もしあなたが、頻繁なトレーニングをしない方なのであれば、速筋繊維と遅筋繊維を同時に使うHIITトレーニングをオススメです。

HIITは短時間で効率よく多くの筋肉を使い、脂肪燃焼に働きかけることができるからです。またHIITが持つEPOC効果によって普段の生活の中でも代謝が高い状態をキープできます。

週2,3回のトレーニングでも、この効果が得られるので、トレーニングの習慣がない方であればHIITはとてもオススメのトレーニングメニューですね。

まとめ

今回は有酸素運動とHIITの違い、これらの使い分けについて解説してみました。有酸素運動もHIITも脂肪燃焼には効果的ですが、使われる筋繊維やエネルギー源が違います。

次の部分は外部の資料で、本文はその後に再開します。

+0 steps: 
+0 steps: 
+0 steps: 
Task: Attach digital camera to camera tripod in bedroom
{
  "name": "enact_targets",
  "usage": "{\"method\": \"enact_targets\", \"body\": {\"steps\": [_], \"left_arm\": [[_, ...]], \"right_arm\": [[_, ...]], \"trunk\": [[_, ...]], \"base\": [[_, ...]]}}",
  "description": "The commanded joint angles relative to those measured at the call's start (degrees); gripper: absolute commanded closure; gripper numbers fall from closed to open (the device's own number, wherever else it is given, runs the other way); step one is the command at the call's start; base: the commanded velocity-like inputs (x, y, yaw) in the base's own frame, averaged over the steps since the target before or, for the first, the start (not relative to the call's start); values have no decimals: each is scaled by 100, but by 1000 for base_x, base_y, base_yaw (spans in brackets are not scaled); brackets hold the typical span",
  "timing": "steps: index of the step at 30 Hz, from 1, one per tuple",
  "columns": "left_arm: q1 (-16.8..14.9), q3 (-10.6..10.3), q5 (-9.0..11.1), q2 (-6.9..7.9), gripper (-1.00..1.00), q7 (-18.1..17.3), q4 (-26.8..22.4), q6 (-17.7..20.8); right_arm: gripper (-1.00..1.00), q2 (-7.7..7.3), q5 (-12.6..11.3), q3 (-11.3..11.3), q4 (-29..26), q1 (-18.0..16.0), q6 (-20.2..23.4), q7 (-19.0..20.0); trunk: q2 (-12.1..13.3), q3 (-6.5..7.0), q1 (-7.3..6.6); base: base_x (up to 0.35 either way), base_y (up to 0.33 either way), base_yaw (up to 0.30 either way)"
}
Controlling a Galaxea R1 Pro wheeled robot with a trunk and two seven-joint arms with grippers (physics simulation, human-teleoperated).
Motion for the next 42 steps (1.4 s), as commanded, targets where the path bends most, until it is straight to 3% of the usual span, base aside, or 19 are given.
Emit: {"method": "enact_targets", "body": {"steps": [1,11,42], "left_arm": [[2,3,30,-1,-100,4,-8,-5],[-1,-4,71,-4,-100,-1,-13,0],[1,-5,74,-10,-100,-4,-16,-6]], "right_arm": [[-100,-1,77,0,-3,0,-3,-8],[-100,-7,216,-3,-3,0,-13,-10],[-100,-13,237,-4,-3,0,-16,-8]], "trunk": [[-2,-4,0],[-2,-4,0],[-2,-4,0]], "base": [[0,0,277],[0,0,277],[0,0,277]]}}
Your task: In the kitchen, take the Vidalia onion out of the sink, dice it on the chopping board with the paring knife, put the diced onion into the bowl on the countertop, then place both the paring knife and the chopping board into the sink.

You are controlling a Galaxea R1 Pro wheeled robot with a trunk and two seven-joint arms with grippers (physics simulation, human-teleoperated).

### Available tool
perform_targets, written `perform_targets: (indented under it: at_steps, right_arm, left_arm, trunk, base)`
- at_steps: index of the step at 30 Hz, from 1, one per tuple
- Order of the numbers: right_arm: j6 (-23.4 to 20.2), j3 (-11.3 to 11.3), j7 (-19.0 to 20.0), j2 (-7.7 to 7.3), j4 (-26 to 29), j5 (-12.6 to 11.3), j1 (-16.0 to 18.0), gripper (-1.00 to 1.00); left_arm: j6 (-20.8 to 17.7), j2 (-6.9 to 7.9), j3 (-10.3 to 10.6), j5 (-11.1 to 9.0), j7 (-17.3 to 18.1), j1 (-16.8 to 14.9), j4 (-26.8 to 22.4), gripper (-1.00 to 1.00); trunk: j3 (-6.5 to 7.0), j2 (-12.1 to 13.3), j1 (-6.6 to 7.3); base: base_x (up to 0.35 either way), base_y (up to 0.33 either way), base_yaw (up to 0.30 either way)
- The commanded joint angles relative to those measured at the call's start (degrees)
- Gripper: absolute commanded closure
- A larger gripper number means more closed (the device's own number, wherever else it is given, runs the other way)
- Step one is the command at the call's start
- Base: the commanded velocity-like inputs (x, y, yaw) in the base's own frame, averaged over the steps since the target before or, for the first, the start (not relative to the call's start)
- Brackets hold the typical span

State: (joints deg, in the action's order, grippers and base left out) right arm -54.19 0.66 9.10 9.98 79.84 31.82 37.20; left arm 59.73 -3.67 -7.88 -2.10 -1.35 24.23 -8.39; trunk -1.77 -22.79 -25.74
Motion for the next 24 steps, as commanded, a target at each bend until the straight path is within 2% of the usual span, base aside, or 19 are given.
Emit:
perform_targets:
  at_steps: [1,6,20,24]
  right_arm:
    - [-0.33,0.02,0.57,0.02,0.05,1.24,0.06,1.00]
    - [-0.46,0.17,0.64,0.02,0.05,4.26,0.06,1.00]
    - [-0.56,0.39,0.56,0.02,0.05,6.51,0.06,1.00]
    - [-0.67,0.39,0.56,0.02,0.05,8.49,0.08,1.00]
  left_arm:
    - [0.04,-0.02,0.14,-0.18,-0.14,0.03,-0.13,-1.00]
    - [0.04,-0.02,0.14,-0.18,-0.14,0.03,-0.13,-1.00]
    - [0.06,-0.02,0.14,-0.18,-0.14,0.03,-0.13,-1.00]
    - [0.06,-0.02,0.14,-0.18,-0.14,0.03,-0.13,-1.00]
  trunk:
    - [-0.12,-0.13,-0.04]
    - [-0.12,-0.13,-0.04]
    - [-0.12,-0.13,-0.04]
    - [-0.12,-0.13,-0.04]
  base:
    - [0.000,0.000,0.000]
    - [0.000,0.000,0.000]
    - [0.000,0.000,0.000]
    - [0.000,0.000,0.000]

それぞれのトレーニング方法の違いについて理解し、自分がどっちらのトレーニングを行うべきなのか今一度考えてみてくださいね。

ただ一番重要なことは、1つの方法を継続して行うことです。

どちらも脂肪燃焼に効果があることには変わりないので、継続して行うことが結果を出す最大の近道です。もし、どちらか1つの運動方法が好きで継続できるのであれば、その方法をやり続けるのが一番ですね。